The VanEck Vectors Agribusiness ETF (MOO) is higher by nearly 20% this year, putting it on pace for one of its better annual performances in the past several years. The agribusiness ETF could be even better in 2020.

MOO seeks to replicate the price and yield performance of the MVIS® Global Agribusiness Index. 50% of the companies included in the index derive their revenues from agri-chemicals, animal health, and fertilizers, seeds, and traits, from farm/irrigation equipment and farm machinery, aquaculture and fishing, livestock, cultivation and plantations and trading of agricultural products.

MOO’s roster includes farm equipment and machinery makers in addition to fertilizer producers so it’s a diversified agribusiness play. Still, fertilizer exposure is potentially impactful going forward.

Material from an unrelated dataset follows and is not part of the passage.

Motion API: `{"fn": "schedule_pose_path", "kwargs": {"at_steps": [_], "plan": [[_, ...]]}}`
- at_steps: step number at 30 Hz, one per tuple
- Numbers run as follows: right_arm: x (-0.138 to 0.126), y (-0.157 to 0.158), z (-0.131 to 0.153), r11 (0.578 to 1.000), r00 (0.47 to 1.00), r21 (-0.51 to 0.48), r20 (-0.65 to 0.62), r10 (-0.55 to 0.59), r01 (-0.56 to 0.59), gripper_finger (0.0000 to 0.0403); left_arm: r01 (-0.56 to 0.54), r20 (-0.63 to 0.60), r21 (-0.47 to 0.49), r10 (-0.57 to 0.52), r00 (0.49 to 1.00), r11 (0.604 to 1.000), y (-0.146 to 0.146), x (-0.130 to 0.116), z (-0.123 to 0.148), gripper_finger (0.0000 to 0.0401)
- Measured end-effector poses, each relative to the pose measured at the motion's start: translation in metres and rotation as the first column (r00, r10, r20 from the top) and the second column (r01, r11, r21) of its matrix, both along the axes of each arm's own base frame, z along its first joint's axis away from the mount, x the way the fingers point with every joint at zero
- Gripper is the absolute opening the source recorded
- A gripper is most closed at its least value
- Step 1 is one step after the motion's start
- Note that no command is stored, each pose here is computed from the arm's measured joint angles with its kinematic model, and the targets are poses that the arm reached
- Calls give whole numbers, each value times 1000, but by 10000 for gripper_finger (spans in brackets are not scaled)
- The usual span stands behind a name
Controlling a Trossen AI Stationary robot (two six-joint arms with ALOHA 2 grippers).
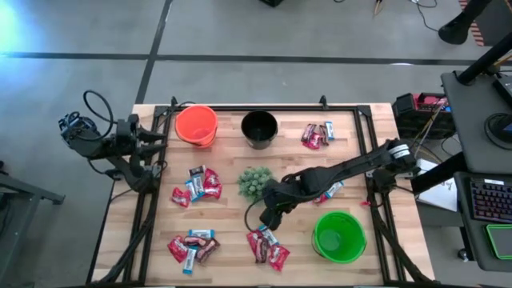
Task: Sort candy
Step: Put the blue chocolate into the green bucket
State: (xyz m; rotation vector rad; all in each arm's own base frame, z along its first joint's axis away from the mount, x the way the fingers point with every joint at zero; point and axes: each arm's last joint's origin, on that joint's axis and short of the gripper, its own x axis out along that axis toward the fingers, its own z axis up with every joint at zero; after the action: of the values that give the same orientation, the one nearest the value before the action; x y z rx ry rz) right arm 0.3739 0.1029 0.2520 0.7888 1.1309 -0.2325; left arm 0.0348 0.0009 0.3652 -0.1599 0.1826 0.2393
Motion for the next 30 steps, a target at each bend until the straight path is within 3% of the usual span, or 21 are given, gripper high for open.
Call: {"fn": "schedule_pose_path", "kwargs": {"at_steps": [6, 16, 30], "plan": [[7, 5, -22, 996, 993, 25, -82, -82, 85, 231, 85, -20, 2, -85, 996, 996, -2, 0, 0, 128], [7, 25, -38, 972, 965, 77, -162, -205, 220, 231, 126, -32, 23, -125, 992, 992, -3, 0, -1, 128], [10, 48, -45, 965, 967, 107, -120, -226, 239, 231, 197, 13, 17, -198, 980, 980, 2, -9, 17, 128]]}}
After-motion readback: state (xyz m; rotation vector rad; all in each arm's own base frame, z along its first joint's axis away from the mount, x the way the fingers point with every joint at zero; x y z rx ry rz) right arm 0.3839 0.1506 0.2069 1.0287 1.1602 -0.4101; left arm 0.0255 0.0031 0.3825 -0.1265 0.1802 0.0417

“Bad weather in parts of the Midwest prevented farmers from wrapping up their 2019 harvests on time, with more than 10% of corn acreage still unharvested in states like Ohio, Michigan, and North Dakota as of December 1, according to the U.S. Department of Agriculture (USDA),” said VanEck in a recent note. “Consequently, this should push out most fertilizer applications to the spring (2020). Furthermore, the fertilizer applications should be fairly sizable considering that the last robust applications happened in the spring of 2018.”

Mulling MOO in 2020

Fertilizer equities, including MOO holding Nutrien, are worth monitoring in the year ahead.

“We believe that this has implications for some of the well-known agribusiness companies, including the largest crop nutrient producer in the world, Nutrien,” according to VanEck. “The company produces nitrogen, potash and phosphate fertilizers and has a competitive edge in the U.S. with its large retail distribution network. That, coupled with the company’s mergers and acquisitions (M&A) pipeline for retail distributors in the U.S. and Brazil, gives us the conviction that the company is well positioned heading into 2020.”

Next year, corn and soybean prices could be flat, but predictability and stability could be positive for MOO components.

“As for crop prices, our conversations with farmers, agronomists and seed and fertilizer distributors point to flat corn and lower soybean prices in 2020 as more planted acres in the U.S., and aggressive seed pricing from mid-sized independent seed distributors, offset the positive effects from increasing global demand,” notes VanEck.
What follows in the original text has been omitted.